Excerpts from a dataset:
============
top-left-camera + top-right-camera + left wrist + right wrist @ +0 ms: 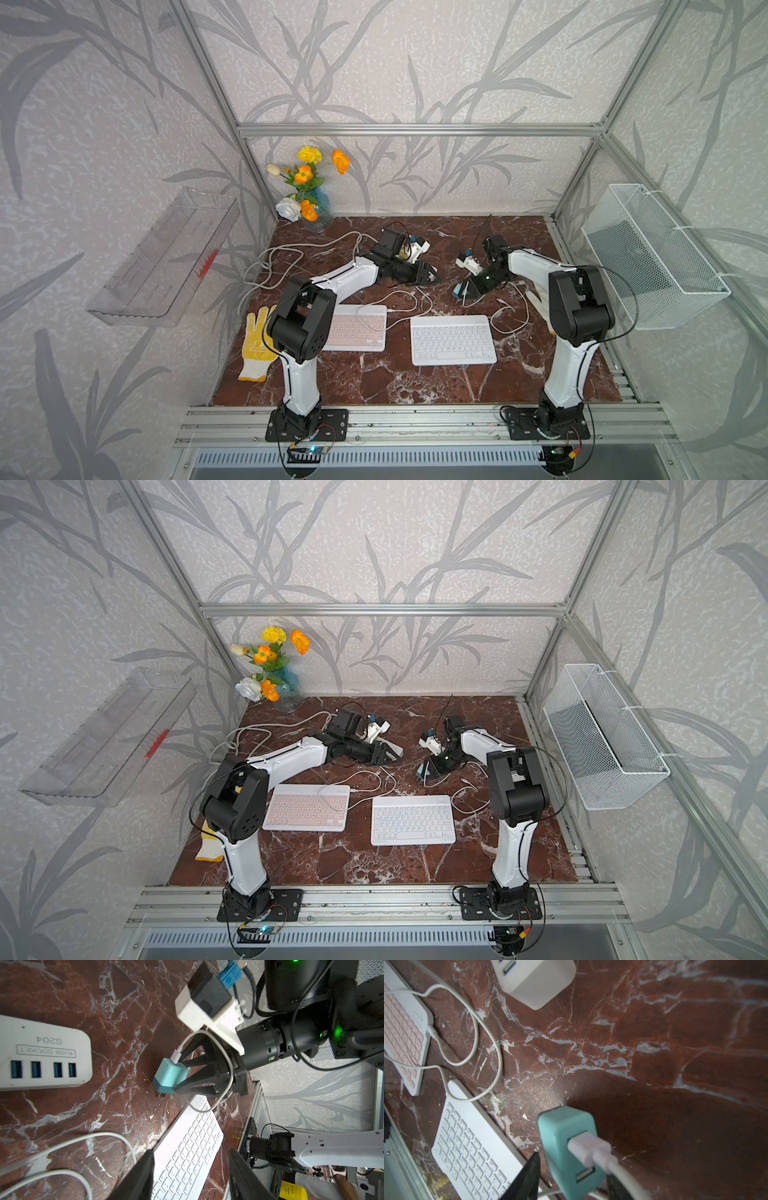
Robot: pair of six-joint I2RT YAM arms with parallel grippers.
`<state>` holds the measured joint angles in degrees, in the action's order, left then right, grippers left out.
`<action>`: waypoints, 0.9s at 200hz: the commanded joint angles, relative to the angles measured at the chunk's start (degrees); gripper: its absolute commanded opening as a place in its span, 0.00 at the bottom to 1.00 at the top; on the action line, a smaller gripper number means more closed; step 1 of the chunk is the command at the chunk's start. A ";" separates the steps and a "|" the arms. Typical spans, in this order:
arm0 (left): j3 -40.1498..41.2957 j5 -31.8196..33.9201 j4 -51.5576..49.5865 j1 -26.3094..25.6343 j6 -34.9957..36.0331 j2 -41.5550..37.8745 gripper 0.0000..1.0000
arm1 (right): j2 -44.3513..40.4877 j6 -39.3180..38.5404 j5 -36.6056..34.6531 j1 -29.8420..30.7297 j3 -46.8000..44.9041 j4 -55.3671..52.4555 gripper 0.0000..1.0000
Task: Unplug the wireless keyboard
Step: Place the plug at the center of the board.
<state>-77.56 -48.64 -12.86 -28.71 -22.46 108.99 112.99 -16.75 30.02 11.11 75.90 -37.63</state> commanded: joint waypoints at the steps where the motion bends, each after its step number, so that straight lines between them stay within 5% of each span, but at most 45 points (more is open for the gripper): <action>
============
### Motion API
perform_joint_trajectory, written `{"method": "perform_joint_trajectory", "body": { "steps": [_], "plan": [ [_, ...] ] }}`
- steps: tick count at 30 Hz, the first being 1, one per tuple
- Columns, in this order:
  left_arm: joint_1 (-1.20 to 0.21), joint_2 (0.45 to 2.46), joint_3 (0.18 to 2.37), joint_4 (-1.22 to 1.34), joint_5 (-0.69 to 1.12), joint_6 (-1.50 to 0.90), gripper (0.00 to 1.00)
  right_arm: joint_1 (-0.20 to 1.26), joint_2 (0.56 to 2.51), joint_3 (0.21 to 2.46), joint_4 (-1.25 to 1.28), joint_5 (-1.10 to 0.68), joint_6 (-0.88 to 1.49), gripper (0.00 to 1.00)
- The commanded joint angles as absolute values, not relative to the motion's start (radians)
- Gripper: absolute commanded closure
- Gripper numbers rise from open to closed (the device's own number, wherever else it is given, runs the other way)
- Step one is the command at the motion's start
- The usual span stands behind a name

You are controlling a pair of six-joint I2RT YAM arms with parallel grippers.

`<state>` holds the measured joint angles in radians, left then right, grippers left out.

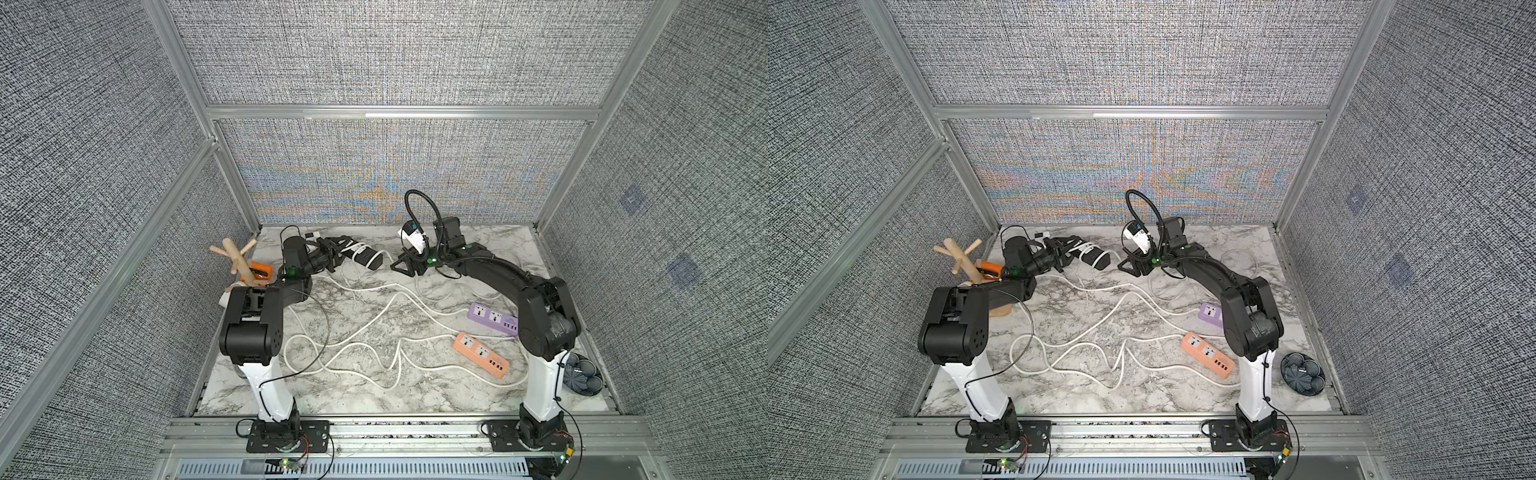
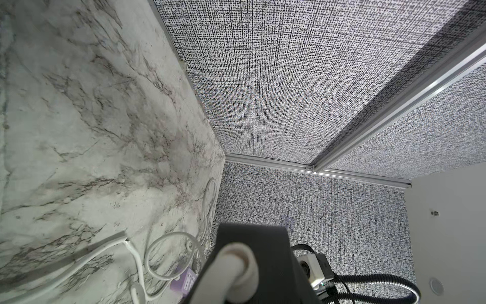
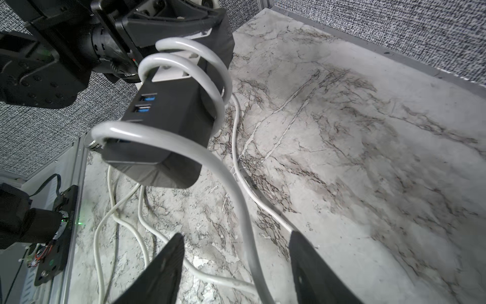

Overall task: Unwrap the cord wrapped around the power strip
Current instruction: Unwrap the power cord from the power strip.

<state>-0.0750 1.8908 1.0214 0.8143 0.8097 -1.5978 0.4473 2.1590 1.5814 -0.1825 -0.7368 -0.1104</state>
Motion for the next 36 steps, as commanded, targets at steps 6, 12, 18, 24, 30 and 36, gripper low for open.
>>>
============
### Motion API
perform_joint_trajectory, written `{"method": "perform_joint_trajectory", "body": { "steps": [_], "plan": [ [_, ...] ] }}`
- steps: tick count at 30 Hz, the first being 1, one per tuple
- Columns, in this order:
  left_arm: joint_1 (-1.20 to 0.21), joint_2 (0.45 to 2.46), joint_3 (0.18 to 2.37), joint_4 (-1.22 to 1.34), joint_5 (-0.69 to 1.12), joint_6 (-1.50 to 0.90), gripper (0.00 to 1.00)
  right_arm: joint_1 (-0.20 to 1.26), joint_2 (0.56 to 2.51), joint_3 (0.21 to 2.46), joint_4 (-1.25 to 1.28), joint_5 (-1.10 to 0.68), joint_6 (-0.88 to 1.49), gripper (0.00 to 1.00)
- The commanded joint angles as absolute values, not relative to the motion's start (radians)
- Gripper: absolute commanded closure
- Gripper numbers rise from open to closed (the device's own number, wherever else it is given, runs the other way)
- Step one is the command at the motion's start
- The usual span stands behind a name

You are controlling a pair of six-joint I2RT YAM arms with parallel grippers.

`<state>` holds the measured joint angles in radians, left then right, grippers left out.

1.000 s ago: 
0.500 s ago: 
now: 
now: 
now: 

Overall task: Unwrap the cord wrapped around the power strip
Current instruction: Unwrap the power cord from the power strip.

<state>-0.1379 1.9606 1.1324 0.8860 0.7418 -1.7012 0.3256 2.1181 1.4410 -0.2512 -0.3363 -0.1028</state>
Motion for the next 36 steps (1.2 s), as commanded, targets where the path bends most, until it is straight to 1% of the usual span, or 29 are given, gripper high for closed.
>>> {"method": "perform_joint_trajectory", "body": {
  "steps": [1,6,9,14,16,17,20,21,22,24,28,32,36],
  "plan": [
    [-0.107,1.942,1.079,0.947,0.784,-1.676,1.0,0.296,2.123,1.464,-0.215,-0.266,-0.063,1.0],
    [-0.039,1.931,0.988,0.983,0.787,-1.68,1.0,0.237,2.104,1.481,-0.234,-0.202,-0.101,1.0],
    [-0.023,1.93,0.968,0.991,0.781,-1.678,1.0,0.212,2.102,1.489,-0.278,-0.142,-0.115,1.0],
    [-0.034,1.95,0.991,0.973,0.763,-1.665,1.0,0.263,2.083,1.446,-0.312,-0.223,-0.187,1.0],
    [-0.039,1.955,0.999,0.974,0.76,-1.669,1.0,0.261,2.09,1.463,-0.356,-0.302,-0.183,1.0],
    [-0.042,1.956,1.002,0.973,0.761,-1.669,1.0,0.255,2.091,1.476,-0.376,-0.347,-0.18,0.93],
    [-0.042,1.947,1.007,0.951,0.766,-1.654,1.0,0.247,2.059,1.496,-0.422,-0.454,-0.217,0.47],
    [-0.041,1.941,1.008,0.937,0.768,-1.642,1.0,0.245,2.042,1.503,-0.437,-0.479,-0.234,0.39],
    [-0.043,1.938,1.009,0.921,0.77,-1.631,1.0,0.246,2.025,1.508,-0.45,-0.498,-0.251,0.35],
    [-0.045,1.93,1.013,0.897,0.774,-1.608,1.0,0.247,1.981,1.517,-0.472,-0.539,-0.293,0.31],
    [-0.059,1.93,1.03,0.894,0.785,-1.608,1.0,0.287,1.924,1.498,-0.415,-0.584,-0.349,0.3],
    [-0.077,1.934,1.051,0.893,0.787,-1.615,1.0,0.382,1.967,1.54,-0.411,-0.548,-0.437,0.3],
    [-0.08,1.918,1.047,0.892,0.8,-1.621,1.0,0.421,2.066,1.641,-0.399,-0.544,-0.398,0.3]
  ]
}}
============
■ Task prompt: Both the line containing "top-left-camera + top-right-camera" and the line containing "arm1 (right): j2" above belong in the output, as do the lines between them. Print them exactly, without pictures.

■ Exercise response:
top-left-camera + top-right-camera + left wrist + right wrist @ +0 ms: 
Robot: pair of six-joint I2RT YAM arms with parallel grippers.
`<state>` holds the measured joint angles in degrees, in the action's order, left then right, grippers left out.
`<action>`: waypoints, 0.9s at 200hz: the commanded joint angles, relative to the angles measured at the chunk's start (degrees); gripper: its absolute commanded opening as a place in its span, 0.00 at the bottom to 1.00 at the top; on the action line, a smaller gripper number means more closed; step 1 of the chunk is the command at the chunk's start. A ";" separates the steps and a "|" the arms. Typical spans, in this order:
arm0 (left): j3 -40.1498..41.2957 j5 -31.8196..33.9201 j4 -51.5576..49.5865 j1 -26.3094..25.6343 j6 -34.9957..36.0331 j2 -41.5550..37.8745 gripper 0.0000..1.0000
arm1 (right): j2 -44.3513..40.4877 j6 -39.3180..38.5404 j5 -36.6056..34.6531 j1 -29.8420..30.7297 j3 -46.8000..44.9041 j4 -55.3671..52.4555 gripper 0.0000..1.0000

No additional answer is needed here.